5) L’application volontaire de la convention collective.
L’employeur peut appliquer des conventions ou accords de branche, professionnels ou interprofessionnels auxquels il n’est normalement pas soumis.
L’assujettissement de l’employeur à une convention collective peut résulter d’une volonté explicite (décision unilatérale) ou implicite (usage).
La mention d’une convention collective sur le bulletin de paie vaut engagement unilatéral de l’employeur à l’appliquer au salarié [22].
Pour la Cour de cassation, cette présomption est simple et l’employeur peut rapporter la preuve contraire, par exemple en établissant l’existence d’une erreur [23].
En revanche, la mention de l’application d’une convention collective dans le contrat de travail contractualise son application [24].
En cas d’application volontaire d’une convention collective, l’employeur peut être conduit à appliquer simultanément deux conventions, en devant retenir, pour chaque avantage, les dispositions les plus favorables aux salariés [25].
Si l’employeur souhaite cesser d’appliquer volontairement une convention ou un accord collectif dans l’entreprise, il est tenu de suivre la procédure de dénonciation des usages.
En effet, sous réserve d’une dénonciation régulière, l’employeur peut toujours mettre fin à un usage, même si ce dernier porte sur l’application volontaire d’une convention ou d’un accord collectif ne liant pas l’employeur [26].
Attention : la simple disparition de la mention de la convention collective appliquée volontairement par l’employeur sur les bulletins de paie d’un salarié ne peut valoir dénonciation individuelle de l’application volontaire de cette convention [27].

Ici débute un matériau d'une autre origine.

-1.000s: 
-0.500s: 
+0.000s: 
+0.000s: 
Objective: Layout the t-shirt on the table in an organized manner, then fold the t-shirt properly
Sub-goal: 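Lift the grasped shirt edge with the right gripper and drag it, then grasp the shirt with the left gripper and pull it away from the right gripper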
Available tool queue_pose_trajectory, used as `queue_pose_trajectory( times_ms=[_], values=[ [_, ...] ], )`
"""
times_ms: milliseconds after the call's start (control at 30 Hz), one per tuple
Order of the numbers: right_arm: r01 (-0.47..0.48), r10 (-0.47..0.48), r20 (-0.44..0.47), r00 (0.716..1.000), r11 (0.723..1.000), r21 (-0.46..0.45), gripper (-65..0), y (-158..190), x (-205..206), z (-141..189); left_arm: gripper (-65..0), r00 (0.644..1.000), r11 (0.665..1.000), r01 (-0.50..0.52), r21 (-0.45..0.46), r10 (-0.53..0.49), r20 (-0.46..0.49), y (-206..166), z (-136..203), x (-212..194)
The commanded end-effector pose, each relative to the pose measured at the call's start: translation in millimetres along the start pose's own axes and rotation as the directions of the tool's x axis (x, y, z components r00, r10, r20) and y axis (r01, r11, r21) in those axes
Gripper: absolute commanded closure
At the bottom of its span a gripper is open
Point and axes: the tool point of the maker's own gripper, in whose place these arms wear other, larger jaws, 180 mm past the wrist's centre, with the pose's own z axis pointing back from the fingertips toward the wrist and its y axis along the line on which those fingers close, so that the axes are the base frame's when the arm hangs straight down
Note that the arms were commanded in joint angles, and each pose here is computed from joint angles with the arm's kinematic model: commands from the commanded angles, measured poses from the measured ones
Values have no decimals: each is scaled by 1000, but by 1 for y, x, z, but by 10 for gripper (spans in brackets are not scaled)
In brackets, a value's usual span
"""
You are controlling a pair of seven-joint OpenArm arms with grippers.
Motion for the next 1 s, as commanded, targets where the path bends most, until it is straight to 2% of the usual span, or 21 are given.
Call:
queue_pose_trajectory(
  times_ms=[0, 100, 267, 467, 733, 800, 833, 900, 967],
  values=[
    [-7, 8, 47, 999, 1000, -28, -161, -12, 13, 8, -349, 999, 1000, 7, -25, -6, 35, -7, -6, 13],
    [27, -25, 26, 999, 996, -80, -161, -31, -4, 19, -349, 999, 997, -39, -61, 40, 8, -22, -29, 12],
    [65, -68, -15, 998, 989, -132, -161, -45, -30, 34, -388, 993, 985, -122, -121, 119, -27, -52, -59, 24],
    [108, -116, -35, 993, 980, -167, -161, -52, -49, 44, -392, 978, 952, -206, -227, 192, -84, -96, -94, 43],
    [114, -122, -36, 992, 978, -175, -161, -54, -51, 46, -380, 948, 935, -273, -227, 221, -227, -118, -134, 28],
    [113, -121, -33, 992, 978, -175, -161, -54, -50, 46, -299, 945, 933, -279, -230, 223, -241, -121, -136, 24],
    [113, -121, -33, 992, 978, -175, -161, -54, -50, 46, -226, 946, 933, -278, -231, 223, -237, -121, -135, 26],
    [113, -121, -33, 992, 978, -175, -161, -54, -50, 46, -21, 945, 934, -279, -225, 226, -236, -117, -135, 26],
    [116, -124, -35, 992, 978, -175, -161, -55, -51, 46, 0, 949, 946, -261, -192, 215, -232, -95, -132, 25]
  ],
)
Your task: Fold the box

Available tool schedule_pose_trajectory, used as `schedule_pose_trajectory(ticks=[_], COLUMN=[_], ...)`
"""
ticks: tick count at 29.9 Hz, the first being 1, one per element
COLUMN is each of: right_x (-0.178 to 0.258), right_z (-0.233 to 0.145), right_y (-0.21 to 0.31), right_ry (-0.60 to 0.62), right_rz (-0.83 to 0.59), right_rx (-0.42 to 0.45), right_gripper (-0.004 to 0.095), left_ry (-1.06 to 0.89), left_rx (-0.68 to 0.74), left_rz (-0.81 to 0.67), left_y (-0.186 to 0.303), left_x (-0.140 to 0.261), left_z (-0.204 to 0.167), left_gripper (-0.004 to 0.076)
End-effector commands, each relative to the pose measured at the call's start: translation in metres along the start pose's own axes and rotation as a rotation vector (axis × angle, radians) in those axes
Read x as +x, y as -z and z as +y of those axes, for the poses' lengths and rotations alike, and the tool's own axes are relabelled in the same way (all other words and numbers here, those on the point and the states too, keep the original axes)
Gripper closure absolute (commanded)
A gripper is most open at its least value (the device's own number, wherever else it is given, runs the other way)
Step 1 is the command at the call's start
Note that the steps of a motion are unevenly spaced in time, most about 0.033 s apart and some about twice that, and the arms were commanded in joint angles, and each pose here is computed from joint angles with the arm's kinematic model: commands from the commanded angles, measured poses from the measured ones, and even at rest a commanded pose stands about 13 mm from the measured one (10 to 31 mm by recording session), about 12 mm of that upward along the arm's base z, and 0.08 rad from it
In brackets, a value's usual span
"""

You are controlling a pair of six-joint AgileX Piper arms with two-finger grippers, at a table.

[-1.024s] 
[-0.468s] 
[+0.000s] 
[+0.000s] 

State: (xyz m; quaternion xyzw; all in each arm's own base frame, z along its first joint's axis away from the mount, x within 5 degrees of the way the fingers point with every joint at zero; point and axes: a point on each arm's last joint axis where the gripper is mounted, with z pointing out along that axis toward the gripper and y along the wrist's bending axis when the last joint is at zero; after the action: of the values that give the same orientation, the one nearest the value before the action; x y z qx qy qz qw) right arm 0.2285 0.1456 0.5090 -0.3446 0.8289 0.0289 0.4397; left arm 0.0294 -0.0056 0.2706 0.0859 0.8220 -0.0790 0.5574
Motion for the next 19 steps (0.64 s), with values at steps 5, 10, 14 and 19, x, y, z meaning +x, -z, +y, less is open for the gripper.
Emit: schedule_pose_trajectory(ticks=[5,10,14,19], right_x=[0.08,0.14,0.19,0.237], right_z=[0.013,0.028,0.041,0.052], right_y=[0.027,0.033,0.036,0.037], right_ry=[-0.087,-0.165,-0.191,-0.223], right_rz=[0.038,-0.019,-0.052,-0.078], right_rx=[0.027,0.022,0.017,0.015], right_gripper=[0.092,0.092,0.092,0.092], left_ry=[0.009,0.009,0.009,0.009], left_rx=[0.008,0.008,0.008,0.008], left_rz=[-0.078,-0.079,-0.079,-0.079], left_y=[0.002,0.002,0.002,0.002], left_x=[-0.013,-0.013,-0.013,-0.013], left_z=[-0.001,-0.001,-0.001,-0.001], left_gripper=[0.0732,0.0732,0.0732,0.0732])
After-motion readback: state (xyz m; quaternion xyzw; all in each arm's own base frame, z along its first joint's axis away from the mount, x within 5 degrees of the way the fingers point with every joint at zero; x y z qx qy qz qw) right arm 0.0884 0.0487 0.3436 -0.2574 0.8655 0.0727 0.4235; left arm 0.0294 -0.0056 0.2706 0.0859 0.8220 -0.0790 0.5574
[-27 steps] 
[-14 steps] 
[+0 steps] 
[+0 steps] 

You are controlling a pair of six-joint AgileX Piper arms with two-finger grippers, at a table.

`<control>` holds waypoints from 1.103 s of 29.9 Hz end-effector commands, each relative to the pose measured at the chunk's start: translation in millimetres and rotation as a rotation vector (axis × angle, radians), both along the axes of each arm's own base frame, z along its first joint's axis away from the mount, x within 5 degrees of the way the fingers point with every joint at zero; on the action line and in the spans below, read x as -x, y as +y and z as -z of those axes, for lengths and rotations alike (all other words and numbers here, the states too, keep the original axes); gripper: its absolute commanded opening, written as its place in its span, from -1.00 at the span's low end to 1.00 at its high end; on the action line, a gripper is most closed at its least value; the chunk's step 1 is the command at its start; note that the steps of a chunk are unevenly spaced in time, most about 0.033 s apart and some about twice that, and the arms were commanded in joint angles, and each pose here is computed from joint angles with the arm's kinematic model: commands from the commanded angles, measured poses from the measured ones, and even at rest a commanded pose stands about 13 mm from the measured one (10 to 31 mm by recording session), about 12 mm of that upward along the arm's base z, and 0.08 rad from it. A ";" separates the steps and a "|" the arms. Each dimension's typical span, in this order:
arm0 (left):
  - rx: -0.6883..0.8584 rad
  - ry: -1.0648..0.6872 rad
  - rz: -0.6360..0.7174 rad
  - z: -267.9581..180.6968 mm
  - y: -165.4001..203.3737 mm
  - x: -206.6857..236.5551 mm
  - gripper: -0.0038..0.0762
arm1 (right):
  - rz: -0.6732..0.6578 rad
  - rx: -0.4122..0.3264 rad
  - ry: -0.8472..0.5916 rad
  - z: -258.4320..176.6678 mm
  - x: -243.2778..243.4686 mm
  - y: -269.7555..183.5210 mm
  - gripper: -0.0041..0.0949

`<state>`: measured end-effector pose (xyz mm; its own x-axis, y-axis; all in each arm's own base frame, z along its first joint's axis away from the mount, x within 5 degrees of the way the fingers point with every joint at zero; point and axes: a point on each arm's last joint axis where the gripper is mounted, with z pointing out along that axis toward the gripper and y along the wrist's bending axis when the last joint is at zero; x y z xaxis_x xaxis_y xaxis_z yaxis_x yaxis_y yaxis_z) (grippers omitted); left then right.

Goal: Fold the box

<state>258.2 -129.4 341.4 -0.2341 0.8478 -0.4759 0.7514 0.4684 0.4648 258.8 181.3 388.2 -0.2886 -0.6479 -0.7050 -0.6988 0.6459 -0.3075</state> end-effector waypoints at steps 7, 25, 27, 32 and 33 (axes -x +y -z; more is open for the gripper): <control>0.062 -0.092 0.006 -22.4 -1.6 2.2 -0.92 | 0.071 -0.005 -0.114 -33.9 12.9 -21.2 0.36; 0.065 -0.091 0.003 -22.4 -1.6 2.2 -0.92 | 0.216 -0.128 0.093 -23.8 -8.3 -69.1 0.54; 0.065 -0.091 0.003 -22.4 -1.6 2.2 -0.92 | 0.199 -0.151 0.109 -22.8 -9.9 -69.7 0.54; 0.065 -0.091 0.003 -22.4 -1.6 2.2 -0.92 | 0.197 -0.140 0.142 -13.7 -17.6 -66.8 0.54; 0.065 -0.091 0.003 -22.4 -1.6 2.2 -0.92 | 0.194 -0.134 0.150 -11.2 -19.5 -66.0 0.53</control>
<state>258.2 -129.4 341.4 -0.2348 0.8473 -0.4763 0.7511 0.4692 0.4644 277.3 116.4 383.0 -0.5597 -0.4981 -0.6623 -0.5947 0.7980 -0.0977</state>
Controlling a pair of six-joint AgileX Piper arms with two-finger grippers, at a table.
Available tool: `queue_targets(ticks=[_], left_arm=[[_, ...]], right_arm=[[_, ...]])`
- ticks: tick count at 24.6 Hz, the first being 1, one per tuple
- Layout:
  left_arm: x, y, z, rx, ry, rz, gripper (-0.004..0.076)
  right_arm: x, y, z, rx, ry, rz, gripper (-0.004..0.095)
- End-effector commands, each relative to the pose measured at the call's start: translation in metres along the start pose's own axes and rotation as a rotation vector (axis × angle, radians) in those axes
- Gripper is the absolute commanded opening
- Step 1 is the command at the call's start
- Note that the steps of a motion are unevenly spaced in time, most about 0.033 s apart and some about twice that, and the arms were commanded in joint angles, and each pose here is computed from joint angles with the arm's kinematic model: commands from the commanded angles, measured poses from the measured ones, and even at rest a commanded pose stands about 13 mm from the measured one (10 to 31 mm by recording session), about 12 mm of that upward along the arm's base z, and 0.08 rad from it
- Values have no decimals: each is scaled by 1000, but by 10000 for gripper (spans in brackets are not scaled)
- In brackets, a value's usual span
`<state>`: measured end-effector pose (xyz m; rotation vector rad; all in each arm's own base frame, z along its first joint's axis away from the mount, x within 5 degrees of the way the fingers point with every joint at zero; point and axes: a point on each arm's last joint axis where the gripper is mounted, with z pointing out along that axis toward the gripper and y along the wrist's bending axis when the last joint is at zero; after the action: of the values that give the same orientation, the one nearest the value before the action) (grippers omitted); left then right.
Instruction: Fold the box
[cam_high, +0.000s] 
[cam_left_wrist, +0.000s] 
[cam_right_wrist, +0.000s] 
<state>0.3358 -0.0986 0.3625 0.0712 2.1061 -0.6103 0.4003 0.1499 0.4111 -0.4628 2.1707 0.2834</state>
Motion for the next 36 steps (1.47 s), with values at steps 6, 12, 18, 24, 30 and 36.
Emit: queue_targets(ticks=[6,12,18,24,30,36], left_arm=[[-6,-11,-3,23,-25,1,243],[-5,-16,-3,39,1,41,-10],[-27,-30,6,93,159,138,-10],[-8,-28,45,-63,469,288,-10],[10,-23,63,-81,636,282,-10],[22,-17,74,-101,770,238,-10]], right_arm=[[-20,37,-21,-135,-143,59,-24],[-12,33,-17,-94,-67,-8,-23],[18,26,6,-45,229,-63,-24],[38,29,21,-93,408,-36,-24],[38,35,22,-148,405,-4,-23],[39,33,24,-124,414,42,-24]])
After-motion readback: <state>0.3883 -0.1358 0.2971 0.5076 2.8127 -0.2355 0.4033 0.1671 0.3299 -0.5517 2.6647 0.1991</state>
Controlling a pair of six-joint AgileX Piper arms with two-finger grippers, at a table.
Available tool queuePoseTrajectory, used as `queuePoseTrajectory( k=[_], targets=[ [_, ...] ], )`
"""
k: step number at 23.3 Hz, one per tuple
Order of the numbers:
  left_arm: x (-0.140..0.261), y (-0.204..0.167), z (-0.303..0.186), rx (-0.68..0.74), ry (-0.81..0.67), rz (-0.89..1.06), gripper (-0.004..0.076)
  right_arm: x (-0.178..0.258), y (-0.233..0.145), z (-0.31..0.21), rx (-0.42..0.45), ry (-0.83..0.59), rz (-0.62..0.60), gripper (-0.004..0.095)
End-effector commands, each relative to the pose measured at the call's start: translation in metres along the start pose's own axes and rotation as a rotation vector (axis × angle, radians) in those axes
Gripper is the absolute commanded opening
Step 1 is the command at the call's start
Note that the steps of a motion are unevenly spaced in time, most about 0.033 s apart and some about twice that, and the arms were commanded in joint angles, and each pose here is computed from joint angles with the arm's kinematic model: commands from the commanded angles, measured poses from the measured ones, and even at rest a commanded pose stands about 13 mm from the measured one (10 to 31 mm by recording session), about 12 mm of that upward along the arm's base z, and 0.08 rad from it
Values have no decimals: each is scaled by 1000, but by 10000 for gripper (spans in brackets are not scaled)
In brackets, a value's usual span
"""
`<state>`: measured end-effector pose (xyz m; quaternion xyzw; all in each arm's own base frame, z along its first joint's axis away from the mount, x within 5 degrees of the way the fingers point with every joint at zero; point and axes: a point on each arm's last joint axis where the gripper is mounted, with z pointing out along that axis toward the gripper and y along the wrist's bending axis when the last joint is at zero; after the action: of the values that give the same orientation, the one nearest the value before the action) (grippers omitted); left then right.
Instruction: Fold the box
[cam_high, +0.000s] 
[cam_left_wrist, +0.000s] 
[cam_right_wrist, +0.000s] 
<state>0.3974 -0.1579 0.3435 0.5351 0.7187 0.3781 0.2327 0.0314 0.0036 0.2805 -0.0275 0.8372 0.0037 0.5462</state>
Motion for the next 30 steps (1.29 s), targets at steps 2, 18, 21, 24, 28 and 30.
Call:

La procédure suivante doit donc être suivie :
Informer le CSE, s’il existe ;
Informer individuellement chaque salarié ;
Respecter un délai de prévenance suffisant (entre 3 et 6 mois).
NB. Il est conseillé de ne pas se borner à une simple information du CSE, mais de procéder à une consultation en bonne et due forme (par analogie avec les règles dégagées par la jurisprudence en matière de dénonciation d’un accord collectif).
Le délai de prévenance suffisant a pour objet de permettre l’engagement d’éventuelles négociations avec le CSE.
La dénonciation est opposable à l’ensemble des salariés concernés qui ne peuvent pas prétendre à la poursuite de la relation de travail aux conditions antérieures, dès lors que cette décision a été précédée d’une information donnée aux intéressés et aux institutions représentatives du personnel dans un délai permettant d’éventuelles négociations [28].